In Deputy Secretary Adeyemo’s speech to industry he highlighted the need to work through the international anti-money laundering standard setter the Financial Action Task Force “to make sure our allies and partners around the world join us in updating their regulatory approach.” In other words the “we are only as strong as our weakest link” argument. Advocating for AML standards through the FATF has long been part of the Treasury strategy on digital assets and beyond.

In addition, just in the last week, Treasury announced task forces on both terror financing and fentanyl. First, FinCEN joined twelve financial intelligence units in forming a task force of FIUs in order to combat financing. According to the announcement, the task force was established immediately following the terror attacks by Hamas against Israel on October 7, and, explicitly calls out the need to coordinate with “technology companies” as part of the strategy.

In addition, Treasury announced the launch of a Treasury and IRS-CI Counter-Fentanyl Strike Force to focus on combatting the scourge of fentanyl through coordinated regulatory and law enforcement action. According to the press release, the Strike Force will, “identify additional disruption opportunities of key money laundering nodes in international fentanyl trafficking networks, especially those that rely heavily on cryptocurrency.”

As we close out 2023, the playbook for Treasury is clear - use sanctions to go after individuals, entities and services that are seen as facilitating illicit finance while using enforcement actions to punish and send a message about non-compliance. That approach will likely continue in 2024. 

However, Treasury’s letter to Congress which asks for additional authorities seems to take things a step further essentially expanding Treasury’s ability to go after “particular blockchain nodes or networks, rather than requiring that they be a designated person’s property or interest in property,” as is the case under the current sanctions regime. This language builds on the DeFi risk assessment which suggests application of the BSA to DeFi.

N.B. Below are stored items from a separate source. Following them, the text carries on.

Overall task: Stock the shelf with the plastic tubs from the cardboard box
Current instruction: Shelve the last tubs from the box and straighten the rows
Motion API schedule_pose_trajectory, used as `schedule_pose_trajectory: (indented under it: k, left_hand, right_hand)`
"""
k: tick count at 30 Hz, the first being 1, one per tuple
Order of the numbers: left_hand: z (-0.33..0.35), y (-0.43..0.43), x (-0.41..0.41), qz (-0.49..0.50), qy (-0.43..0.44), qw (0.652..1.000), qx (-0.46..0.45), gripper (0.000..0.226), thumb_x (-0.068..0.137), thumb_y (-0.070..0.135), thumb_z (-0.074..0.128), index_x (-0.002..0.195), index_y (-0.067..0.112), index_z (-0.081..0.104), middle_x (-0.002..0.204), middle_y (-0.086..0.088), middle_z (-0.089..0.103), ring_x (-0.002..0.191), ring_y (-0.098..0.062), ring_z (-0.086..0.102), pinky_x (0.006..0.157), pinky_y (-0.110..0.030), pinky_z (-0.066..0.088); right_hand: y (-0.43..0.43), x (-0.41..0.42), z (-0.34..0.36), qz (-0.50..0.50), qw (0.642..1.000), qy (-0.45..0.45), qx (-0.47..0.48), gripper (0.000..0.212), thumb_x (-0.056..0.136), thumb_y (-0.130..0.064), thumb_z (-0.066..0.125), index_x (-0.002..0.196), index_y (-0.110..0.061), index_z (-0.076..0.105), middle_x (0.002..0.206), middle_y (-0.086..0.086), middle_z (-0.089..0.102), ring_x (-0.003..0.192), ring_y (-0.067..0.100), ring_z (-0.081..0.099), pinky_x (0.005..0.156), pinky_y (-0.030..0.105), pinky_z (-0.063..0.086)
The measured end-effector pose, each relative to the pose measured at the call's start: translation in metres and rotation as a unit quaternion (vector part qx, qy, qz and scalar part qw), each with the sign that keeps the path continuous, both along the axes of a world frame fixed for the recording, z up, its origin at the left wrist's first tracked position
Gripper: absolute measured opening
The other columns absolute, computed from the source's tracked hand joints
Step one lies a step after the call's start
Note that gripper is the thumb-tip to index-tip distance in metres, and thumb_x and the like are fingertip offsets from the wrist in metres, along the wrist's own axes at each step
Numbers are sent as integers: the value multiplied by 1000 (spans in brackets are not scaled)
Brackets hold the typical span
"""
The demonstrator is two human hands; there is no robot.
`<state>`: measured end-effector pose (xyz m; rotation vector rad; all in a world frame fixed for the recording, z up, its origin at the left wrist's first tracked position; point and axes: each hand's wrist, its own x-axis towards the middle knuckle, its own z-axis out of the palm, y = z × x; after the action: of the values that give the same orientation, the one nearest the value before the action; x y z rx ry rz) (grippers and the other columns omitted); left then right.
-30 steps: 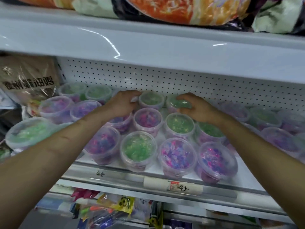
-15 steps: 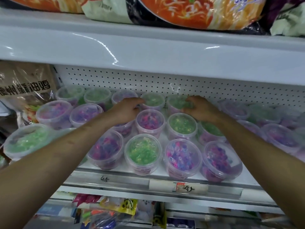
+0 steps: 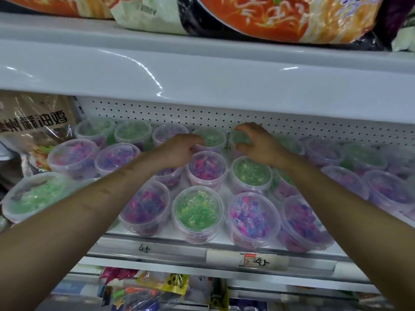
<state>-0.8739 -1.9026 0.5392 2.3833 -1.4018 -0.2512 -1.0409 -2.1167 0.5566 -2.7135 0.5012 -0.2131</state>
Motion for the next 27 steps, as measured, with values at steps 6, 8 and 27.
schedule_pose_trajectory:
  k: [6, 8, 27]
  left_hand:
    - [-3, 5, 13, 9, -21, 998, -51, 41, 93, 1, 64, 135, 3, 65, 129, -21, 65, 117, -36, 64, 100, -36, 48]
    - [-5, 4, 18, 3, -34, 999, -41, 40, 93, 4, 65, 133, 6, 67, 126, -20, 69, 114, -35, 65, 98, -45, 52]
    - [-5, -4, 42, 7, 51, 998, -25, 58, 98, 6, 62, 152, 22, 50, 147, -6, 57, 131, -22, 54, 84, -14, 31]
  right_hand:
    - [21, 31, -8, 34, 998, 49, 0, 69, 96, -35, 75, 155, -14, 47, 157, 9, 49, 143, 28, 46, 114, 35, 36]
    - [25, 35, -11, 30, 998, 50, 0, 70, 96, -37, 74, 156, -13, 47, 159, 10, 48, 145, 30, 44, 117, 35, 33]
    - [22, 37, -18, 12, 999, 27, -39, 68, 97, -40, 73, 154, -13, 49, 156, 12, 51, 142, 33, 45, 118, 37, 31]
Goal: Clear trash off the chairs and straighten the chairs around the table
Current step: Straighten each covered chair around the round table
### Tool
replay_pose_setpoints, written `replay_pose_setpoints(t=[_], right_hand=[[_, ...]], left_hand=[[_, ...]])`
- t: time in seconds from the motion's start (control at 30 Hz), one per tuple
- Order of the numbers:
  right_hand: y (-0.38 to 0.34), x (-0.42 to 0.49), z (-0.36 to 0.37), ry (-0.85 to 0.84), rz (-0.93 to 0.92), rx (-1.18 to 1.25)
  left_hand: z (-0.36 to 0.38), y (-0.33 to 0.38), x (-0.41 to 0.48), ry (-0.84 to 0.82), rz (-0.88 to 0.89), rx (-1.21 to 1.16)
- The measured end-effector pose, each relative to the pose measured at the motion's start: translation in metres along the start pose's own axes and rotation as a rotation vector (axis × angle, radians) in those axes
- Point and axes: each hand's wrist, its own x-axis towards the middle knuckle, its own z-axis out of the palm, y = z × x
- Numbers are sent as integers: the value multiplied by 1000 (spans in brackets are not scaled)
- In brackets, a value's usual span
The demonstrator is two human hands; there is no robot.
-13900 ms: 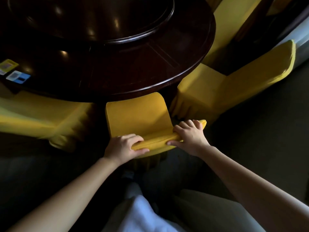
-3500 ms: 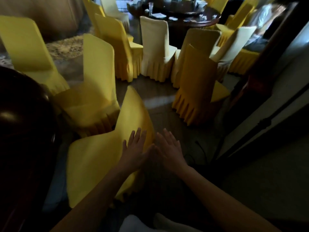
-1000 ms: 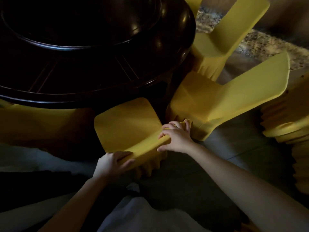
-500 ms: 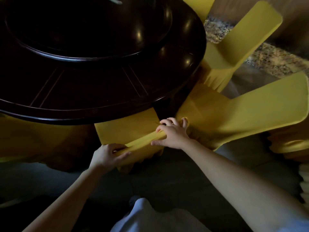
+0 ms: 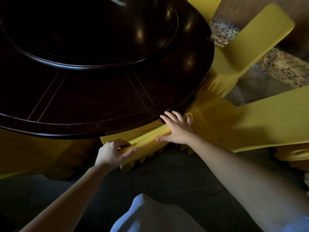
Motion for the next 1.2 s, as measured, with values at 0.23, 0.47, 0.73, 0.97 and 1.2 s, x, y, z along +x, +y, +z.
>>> replay_pose_setpoints(t=[0.23, 0.47, 0.73, 0.97, 1.2], right_hand=[[4, 18, -9, 3, 16, -10], [0, 12, -5, 59, 56, 35], [-12, -13, 7, 72, 69, 245], [26, -79, 24, 107, -18, 433], [127, -142, 26, 208, 121, 269]], left_hand=[[-5, 1, 18, 20, 36, -32], [-6, 0, 19, 24, 50, -34], [-6, 14, 11, -33, -103, -31], [15, 58, 0, 110, -100, 196], [85, 199, 26, -85, 260, 193]])
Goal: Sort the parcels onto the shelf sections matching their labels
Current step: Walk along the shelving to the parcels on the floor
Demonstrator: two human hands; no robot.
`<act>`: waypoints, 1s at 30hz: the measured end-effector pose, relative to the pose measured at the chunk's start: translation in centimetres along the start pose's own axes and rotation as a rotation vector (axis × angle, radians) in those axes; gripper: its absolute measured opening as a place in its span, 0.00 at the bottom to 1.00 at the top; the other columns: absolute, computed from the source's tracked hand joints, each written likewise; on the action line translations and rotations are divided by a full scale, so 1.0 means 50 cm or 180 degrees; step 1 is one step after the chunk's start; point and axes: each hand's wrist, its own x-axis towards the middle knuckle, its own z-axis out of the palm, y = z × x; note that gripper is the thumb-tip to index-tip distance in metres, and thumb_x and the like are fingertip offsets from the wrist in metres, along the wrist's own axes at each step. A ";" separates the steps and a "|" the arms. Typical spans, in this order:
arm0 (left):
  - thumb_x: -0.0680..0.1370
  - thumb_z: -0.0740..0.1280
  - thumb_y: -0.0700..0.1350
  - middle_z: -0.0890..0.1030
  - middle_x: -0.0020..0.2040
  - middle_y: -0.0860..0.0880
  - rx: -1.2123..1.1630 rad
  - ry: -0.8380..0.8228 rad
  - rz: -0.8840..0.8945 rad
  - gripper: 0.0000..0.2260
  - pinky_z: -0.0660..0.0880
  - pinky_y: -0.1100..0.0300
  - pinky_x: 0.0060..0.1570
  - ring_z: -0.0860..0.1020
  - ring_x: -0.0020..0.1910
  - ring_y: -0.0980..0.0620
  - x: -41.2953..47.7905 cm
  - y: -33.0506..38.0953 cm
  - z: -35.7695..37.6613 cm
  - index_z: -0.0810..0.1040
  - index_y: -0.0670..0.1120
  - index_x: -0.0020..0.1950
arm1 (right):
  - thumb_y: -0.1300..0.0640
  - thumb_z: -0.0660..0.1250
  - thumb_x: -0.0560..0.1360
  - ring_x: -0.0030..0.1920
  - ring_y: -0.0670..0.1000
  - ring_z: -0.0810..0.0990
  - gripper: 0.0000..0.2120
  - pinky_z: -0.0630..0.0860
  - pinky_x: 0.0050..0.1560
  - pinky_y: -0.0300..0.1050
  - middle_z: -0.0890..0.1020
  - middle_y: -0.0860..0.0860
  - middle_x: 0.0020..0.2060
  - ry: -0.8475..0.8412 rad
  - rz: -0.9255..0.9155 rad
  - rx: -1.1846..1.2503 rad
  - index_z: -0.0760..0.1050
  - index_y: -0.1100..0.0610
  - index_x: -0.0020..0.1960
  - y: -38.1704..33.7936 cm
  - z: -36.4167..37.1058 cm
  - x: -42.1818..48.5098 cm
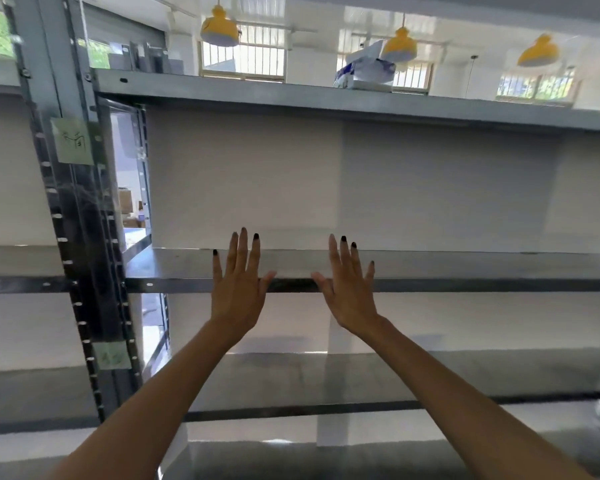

As the cryptocurrency ecosystem grows, as more and more transactions are done on open, public ledgers, the challenge for Treasury and other regulators will be to ensure that lawful users are able to transact in a secure and private manner while, at the same time, mitigating the risks from illicit actors who seek to take advantage of the promise of the technology for malign activity. The last few weeks, if nothing else, give us a sense of how the Treasury Department is thinking about this balancing.